The individual source entries record all of the properties about a detection extracted from a single observation, as well as associated file-based data products, which are observation-specific.  The subset of fields in our exercise table file are:

Name | Description
------ | ------------
obsid | Observation ID
obi | Observation interval
targname | Target name
gti_obs | Observation date
flux_aper_b | Broad band (0.5 - 7 keV) flux (erg/cm2/sec)
src_cnts_aper_b | Broad band source counts
ra_b | Source RA (deg)
dec_b | Source Dec (deg)
livetime | Observation duration (sec)
posid | Position ID
theta | Off-axis angle (arcmin)
msid | Master source ID

### Exploring the data
Do the following to explore the two tables:

- Display the data for each table in IPython notebook using the normal way of showing the value of a variable.
- Get a list of the column names for each table.  *Hint*: use `<TAB>` completion to conveniently discover all the attributes and methods (e.g., type `master_sources.` and then hit the `<TAB>` key).
- Find the length of each table.
- Find the column datatypes for each table.

Normally you display a table in IPython notebook by entering the variable name in a cell and pressing `shift-Enter`.  In a terminal session the default method is using something like `print(my_table)`.  In both cases the `Table` object prefers to display only a screenful of data to prevent having a zillion lines of output if the table is huge.  If you really want to see all the data you can use the [Table.pprint](http://astropy.readthedocs.org/en/stable/api/astropy.table.Table.html#astropy.table.Table.pprint) method. If you are using a Jupyter notebook interface, try the `show_in_notebook()` method.

- Display all the rows of the `master_sources` table using its `pprint()` method.
- If you are working in a regular terminal window (not IPython notebook), try the `more()` method as well.

In [None]:
master_sources.pprint()

In [None]:
obs_sources.show_in_notebook()

### Modifying tables
For our analysis we don't actually need the `obi` (observation interval) column in the `obs_sources` table.

- Remove the `obi` column from the `obs_sources` table.

The `gti_obs` column name is a bit obscure (GTI is a good time interval, FWIW).

- Rename the `gti_obs` column to `obs_date`.

It would be nice to have a count rate in addition to the source counts.

- Add a new column `src_rate_aper_b` which is the source counts divided by observation duration in sec.

Some of the sources have a negative net flux in the broad band.

In [None]:
obs_sources.remove_column('obi')

In [None]:
obs_sources.rename_column("gti_obs", "obs_date")

In [None]:
obs_sources['src_rate_aper_b'] = obs_sources['src_cnts_aper_b'] / obs_sources['livetime']
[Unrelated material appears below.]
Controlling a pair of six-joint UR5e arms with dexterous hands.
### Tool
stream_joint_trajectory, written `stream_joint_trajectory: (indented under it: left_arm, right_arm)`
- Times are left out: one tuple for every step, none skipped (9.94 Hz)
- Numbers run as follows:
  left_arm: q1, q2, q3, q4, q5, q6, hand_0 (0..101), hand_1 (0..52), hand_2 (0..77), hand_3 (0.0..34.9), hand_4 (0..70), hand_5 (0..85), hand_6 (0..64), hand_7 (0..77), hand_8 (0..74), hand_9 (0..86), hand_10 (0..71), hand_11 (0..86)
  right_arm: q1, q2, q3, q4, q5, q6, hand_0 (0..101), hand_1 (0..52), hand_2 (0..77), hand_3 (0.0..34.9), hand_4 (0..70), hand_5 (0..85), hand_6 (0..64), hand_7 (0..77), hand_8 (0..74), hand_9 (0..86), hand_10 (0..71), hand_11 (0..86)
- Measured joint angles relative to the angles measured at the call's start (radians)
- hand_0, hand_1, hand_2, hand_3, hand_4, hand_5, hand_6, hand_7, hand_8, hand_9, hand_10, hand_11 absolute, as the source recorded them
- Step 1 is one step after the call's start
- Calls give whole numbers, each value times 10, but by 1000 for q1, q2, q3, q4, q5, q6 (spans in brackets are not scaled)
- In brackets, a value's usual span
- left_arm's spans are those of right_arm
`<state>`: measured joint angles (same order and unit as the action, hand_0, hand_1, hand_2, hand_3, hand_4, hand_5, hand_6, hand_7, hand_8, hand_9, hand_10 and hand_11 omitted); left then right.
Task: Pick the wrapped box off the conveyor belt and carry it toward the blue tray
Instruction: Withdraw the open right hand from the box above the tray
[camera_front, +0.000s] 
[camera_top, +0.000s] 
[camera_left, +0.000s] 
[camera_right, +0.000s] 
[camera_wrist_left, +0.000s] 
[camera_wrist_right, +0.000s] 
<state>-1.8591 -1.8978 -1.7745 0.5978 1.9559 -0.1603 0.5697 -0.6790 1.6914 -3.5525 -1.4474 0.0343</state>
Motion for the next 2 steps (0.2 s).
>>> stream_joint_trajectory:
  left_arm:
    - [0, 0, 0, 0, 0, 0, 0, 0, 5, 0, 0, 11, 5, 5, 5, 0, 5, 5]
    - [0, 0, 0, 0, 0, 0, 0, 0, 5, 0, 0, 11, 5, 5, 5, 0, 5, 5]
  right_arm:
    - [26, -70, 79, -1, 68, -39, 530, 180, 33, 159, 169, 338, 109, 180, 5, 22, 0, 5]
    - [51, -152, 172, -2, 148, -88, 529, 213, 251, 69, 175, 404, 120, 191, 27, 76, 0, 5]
### Looking at the observation source data
For each source detected in an individual observation (in the `obs_sources` table), let's look at the source flux values.

- Use the matplotlib [`hist()`]( http://matplotlib.org/api/pyplot_api.html?highlight=pyplot.hist#matplotlib.pyplot.hist) function to make a histogram of the source fluxes.  Since the fluxes vary by orders of magnitude,
  use the `numpy.log10` to put the fluxes in log space.
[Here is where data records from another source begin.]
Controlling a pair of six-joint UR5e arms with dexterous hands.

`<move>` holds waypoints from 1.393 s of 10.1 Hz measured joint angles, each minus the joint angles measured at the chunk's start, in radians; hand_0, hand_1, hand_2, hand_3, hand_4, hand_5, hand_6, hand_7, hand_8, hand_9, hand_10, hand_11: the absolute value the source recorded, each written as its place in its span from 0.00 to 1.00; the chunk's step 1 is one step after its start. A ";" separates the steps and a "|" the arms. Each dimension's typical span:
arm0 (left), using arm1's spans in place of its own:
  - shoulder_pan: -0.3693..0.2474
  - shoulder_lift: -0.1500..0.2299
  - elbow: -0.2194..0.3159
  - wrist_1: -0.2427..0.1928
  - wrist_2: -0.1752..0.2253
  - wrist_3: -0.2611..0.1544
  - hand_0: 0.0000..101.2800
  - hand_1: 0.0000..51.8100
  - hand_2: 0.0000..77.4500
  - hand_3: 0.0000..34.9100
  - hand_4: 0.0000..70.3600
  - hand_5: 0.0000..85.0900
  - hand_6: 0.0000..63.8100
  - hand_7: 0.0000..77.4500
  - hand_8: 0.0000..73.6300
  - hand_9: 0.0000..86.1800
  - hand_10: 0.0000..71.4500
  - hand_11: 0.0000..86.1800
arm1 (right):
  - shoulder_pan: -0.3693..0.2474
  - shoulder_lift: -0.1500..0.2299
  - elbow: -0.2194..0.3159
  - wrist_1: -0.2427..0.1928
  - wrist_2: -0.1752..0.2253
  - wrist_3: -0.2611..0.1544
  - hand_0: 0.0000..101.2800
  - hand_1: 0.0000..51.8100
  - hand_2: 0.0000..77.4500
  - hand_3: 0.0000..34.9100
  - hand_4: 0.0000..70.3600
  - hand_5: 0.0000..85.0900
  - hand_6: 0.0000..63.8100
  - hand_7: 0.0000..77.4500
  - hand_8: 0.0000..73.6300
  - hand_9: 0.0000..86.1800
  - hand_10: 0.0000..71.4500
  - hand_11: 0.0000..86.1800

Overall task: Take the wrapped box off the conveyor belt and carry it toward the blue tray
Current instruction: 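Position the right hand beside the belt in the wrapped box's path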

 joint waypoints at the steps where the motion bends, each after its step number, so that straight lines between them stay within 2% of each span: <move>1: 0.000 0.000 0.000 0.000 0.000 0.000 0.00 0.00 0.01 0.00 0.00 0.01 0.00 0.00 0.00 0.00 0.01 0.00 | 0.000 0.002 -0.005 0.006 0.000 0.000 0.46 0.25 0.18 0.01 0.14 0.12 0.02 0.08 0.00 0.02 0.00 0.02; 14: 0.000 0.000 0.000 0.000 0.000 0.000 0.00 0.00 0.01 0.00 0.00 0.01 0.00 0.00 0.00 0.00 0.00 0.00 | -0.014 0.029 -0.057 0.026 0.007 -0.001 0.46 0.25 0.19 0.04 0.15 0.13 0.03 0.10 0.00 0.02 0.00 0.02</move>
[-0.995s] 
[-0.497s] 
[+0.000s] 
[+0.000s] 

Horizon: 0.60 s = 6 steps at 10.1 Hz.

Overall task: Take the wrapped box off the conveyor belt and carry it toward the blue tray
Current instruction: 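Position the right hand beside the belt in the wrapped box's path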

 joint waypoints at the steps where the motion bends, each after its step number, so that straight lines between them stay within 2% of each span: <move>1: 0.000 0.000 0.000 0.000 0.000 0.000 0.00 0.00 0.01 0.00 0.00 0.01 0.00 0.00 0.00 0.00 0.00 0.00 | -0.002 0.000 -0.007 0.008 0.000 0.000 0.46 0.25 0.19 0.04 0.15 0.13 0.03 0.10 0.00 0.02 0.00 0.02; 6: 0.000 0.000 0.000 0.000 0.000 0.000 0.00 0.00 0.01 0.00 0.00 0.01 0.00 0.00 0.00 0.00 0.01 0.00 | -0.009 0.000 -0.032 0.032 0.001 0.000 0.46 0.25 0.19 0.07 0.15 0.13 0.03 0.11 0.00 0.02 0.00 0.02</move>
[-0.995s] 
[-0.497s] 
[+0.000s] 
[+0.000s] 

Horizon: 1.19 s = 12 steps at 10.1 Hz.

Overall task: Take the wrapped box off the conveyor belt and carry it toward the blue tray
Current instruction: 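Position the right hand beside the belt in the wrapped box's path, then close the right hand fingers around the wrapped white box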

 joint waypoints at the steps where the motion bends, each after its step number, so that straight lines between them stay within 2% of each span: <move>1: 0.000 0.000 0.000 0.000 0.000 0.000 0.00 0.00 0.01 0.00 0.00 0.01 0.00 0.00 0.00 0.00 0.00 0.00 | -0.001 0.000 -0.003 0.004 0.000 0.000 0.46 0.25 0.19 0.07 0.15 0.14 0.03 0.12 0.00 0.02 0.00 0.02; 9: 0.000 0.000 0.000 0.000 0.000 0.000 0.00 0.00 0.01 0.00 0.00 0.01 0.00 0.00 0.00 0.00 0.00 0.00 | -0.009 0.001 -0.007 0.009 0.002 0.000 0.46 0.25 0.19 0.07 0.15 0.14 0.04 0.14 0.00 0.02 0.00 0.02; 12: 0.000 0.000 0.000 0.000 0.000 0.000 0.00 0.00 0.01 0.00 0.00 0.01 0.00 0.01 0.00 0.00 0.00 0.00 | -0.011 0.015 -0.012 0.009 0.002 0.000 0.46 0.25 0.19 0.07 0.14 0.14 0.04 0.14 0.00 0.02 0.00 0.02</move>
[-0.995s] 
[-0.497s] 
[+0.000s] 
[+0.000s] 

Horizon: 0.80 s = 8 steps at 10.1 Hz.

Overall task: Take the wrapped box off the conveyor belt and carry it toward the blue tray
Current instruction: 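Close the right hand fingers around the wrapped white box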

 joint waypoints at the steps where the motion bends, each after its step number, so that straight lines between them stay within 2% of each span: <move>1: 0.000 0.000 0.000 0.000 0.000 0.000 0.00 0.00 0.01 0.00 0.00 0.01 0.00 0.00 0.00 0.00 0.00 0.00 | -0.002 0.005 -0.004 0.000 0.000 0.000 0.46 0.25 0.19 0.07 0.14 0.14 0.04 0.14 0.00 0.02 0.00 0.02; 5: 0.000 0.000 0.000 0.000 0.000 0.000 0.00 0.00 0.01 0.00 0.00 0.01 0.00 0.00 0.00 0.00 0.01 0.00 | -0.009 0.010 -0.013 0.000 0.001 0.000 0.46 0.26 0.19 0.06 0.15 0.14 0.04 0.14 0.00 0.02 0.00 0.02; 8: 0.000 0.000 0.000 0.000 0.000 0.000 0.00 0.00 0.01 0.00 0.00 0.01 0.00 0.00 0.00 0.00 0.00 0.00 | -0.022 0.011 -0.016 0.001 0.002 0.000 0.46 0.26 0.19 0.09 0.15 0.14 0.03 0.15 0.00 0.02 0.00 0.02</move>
- Also make the same plot but using only sources within 4 arcmin of the center.  *HINT*: use a boolean mask to select values of `theta` that are less than 4.0.

In [None]:
plt.figure()
plt.hist(np.log10(obs_sources['flux_aper_b']))
plt.show()

In [None]:
mask = obs_sources['theta'] < 4.0
plt.figure()
plt.hist(np.log10(obs_sources[mask]['flux_aper_b']))
plt.show()

### Join the master_sources and obs_sources tables

The `master_sources` and `obs_sources` tables share a common `msid` column. What we now want is to join the master RA and Dec positions and master source names with the individual observations table.

- Use the [table.join()](http://astropy.readthedocs.org/en/stable/table/operations.html#join) function to make a single table called `sources` that has the master RA, Dec, and name included for each observation source.

*HINT*: the defaults for `keys` and `join_type='inner'`  are correct in this case, so the simplest possible call to `join()` will work!

- *Intermediate*: Is the length of the new `sources` the same as `obs_sources`?  What happened?

- *Advanced*: Make a scatter plot of the RA (x-axis) and Dec (y-axis) difference between the master source position and the observation source position.  You'll need to use `coordinates`!

In [None]:
sources = table.join(master_sources, obs_sources, join_type='inner')
len(sources), len(master_sources), len(obs_sources)

In [None]:
sources.colnames

In [None]:
from astropy.coordinates import SkyCoord
import astropy.units as u

src_coord = SkyCoord(ra=sources['ra'], dec=sources['dec'], unit=(u.hourangle, u.deg))
obs_coord = SkyCoord(ra=sources['ra_b'], dec=sources['dec_b'], unit=(u.hourangle, u.deg))
d_ra = src_coord.ra - obs_coord.ra
d_dec = src_coord.dec - obs_coord.dec

# convert degrees to arcsec
plt.scatter(d_ra.arcsec, d_dec.arcsec)

### Grouped properties of `sources`

Finally, we can look at the variability properties of sources in the CDFS using the [`group_by()`](http://astropy.readthedocs.org/en/stable/table/operations.html#id2) functionality.  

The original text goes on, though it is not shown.